Omit all pictures. Print the remaining lines exactly, from the start of the data through the line containing "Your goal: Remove".

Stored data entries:
-------

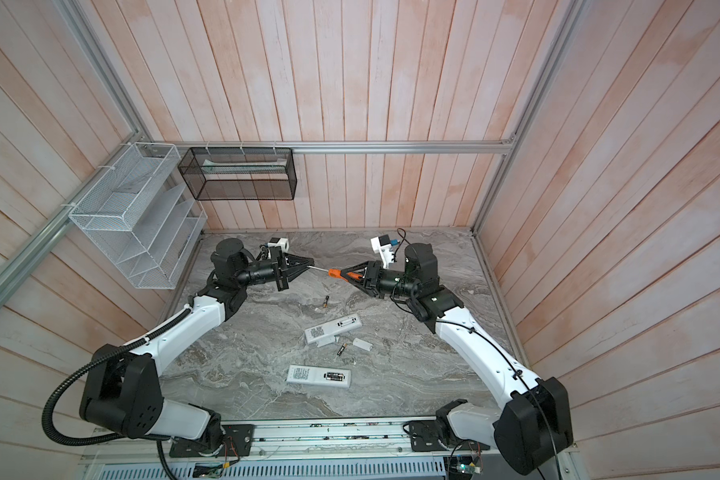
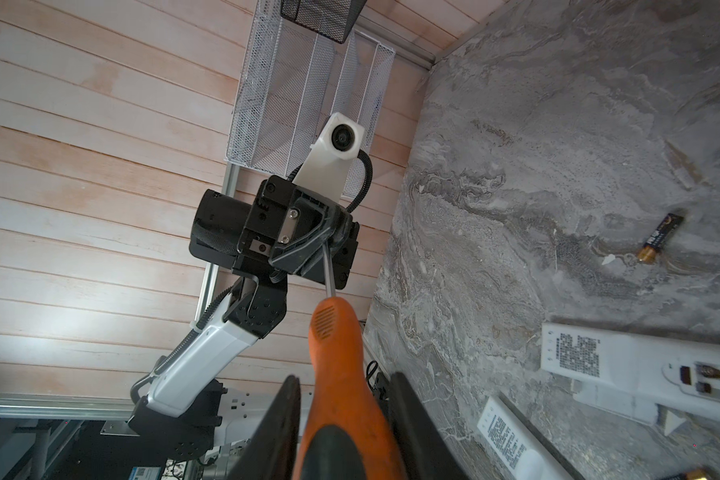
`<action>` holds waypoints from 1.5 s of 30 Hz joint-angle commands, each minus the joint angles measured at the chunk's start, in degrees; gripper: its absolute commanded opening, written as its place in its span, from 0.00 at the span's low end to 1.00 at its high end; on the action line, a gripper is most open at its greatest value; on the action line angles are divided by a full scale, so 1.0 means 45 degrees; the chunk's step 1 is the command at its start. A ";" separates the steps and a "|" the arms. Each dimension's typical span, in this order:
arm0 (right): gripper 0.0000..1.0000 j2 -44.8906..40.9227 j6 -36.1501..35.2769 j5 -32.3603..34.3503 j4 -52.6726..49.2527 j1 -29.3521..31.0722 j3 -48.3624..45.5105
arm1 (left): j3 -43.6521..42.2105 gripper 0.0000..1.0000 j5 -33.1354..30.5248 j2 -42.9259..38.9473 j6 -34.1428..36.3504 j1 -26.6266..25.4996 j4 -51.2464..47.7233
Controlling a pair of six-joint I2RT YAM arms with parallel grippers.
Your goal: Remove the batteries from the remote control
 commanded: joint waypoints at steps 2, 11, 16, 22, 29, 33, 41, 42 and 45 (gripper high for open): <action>0.28 0.0120 -0.0054 -0.0165 0.0684 -0.0013 -0.0013 | 0.0383 0.00 0.0572 0.0213 0.0026 -0.0057 0.0427; 0.19 -0.0242 -0.0506 -0.0091 -0.0274 -0.0508 -0.0072 | 0.0265 0.25 0.1047 -0.0106 0.0918 0.0405 -0.0585; 0.17 -0.0671 -0.1143 -0.0214 -0.1690 -0.1350 0.0042 | 0.0036 0.74 0.1196 -0.0786 0.2791 0.0730 -0.3033; 0.16 -0.0880 -0.3398 0.0052 -0.5926 -0.2963 0.1280 | 0.1425 1.00 0.0280 -0.1150 0.9255 0.0816 -1.0493; 0.15 0.0295 -0.7458 0.2634 -1.2527 -0.3922 0.4341 | 0.4386 1.00 -0.3449 0.0257 1.6617 -0.1340 -1.6787; 0.15 0.0454 -0.7938 0.2828 -1.3242 -0.4037 0.4724 | 0.5373 1.00 -0.5434 0.0825 2.0278 -0.2917 -1.7528; 0.15 0.0007 -0.7801 0.2435 -1.3021 -0.4210 0.4018 | 0.2557 1.00 -0.8354 0.0475 2.8380 -0.6071 -1.8305; 0.16 -0.0015 -0.7803 0.2359 -1.3030 -0.4239 0.4007 | 0.2244 1.00 -0.8479 0.0364 2.8618 -0.6072 -1.8192; 0.16 -0.0006 -0.7791 0.2200 -1.2977 -0.4331 0.3986 | 0.1188 1.00 -0.8700 -0.0376 2.9192 -0.6092 -1.7136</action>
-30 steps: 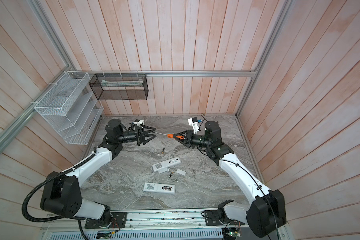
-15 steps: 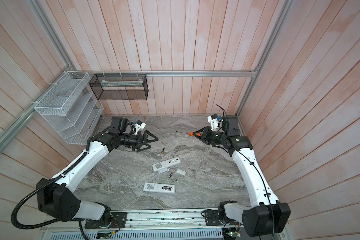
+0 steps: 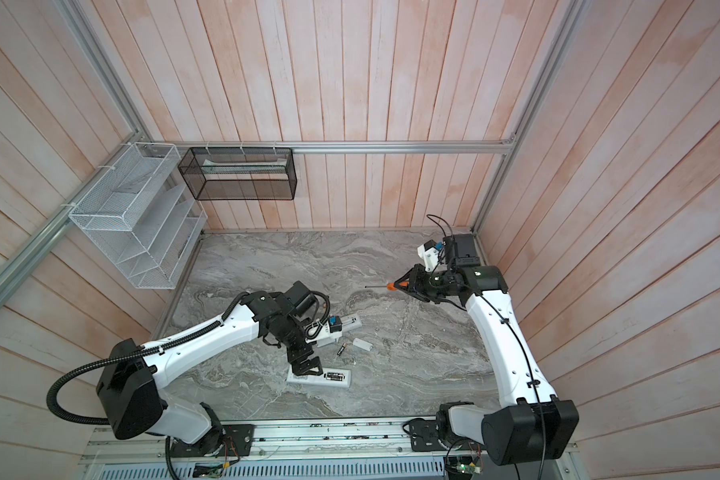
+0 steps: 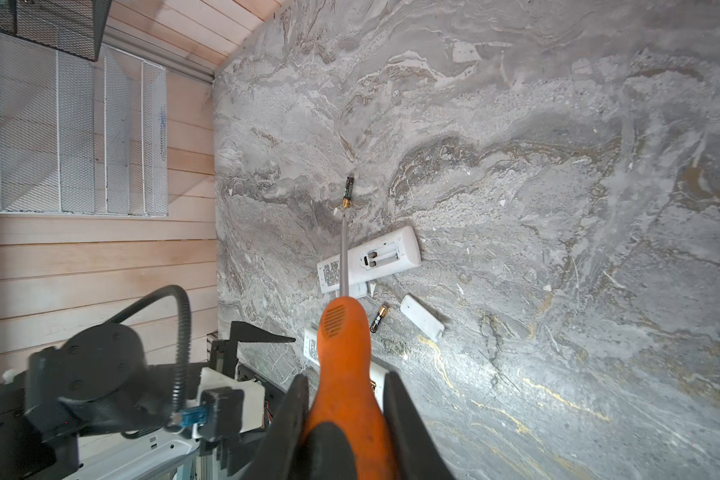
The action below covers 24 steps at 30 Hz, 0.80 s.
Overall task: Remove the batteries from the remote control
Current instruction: 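Lower the left gripper onto the remote with exposed batteries while the right gripper withdraws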
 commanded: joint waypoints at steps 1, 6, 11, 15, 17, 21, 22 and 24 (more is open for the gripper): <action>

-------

== WRITTEN SOLUTION ==
`<action>` holds waypoints from 1.5 s of 30 Hz joint-angle commands, each minus the joint angles measured at the chunk's start, in degrees; gripper: its absolute commanded opening, written as its place in its span, from 0.00 at the span's low end to 1.00 at its high end; on the action line, a gripper is most open at its greatest value; on the action line angles are divided by a full scale, so 1.0 means 45 degrees; the chunk's step 1 is the command at its start. A ";" separates the steps and a "|" the arms. Each dimension's typical span, in this order:
arm0 (right): gripper 0.0000..1.0000 j2 -44.8906..40.9227 j6 -36.1501..35.2769 j5 -32.3603..34.3503 j4 -52.6726..49.2527 j1 -29.3521..31.0722 j3 -48.3624..45.5105
arm1 (left): j3 -43.6521..42.2105 gripper 0.0000..1.0000 j5 -33.1354..30.5248 j2 -42.9259..38.9473 j6 -34.1428..36.3504 j1 -26.6266..25.4996 j4 -51.2464..47.7233
Controlling a pair of six-joint I2RT YAM arms with parallel grippers.
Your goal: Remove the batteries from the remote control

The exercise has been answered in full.